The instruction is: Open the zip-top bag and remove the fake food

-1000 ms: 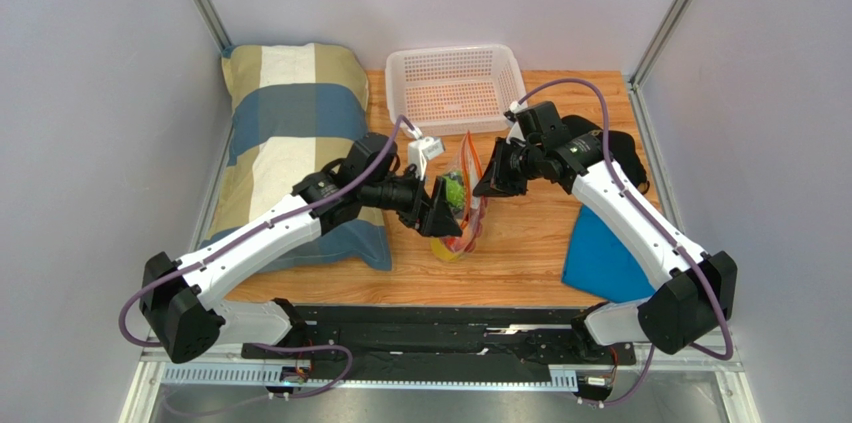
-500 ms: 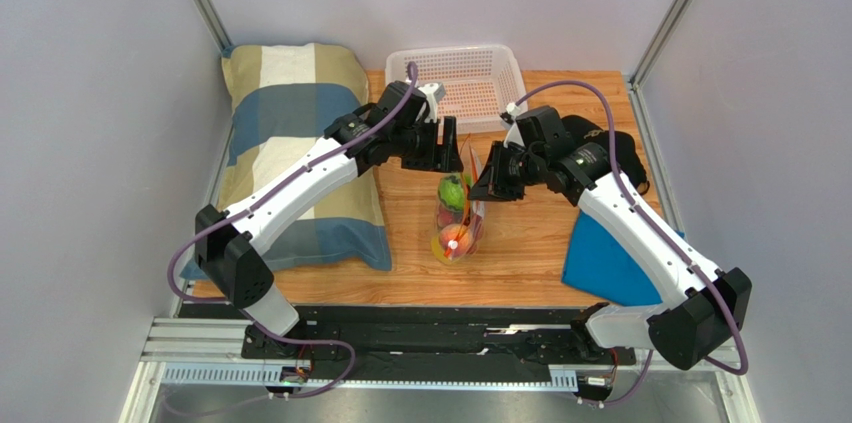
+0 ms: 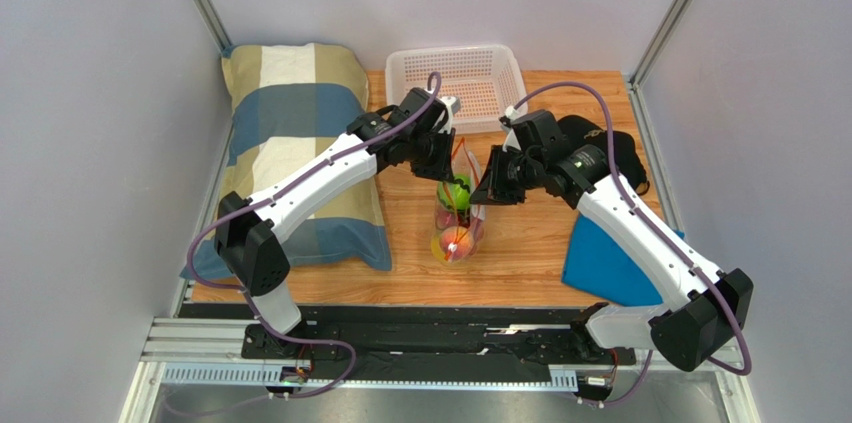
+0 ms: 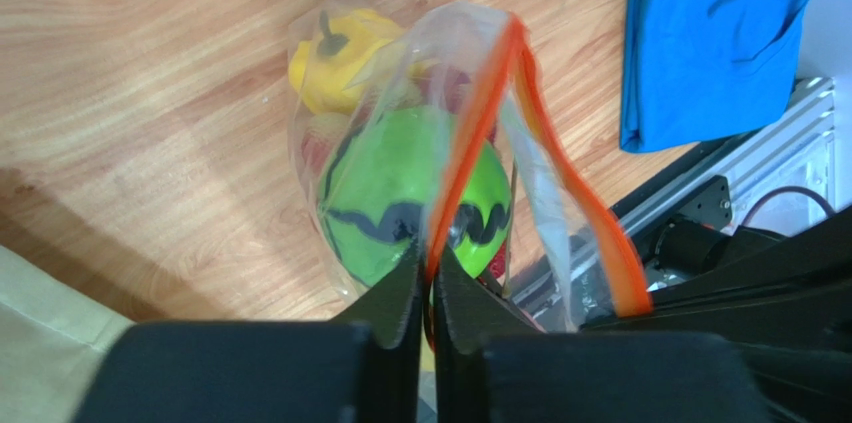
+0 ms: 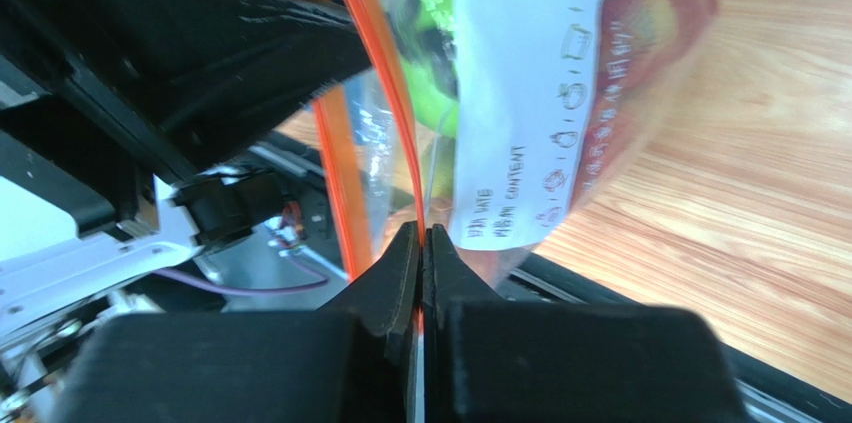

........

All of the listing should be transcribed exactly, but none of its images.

The instruction is: Open the zip-top bag and remove the fake food

-1000 ms: 
-500 ms: 
+0 ms: 
+0 ms: 
+0 ms: 

The full output has been given.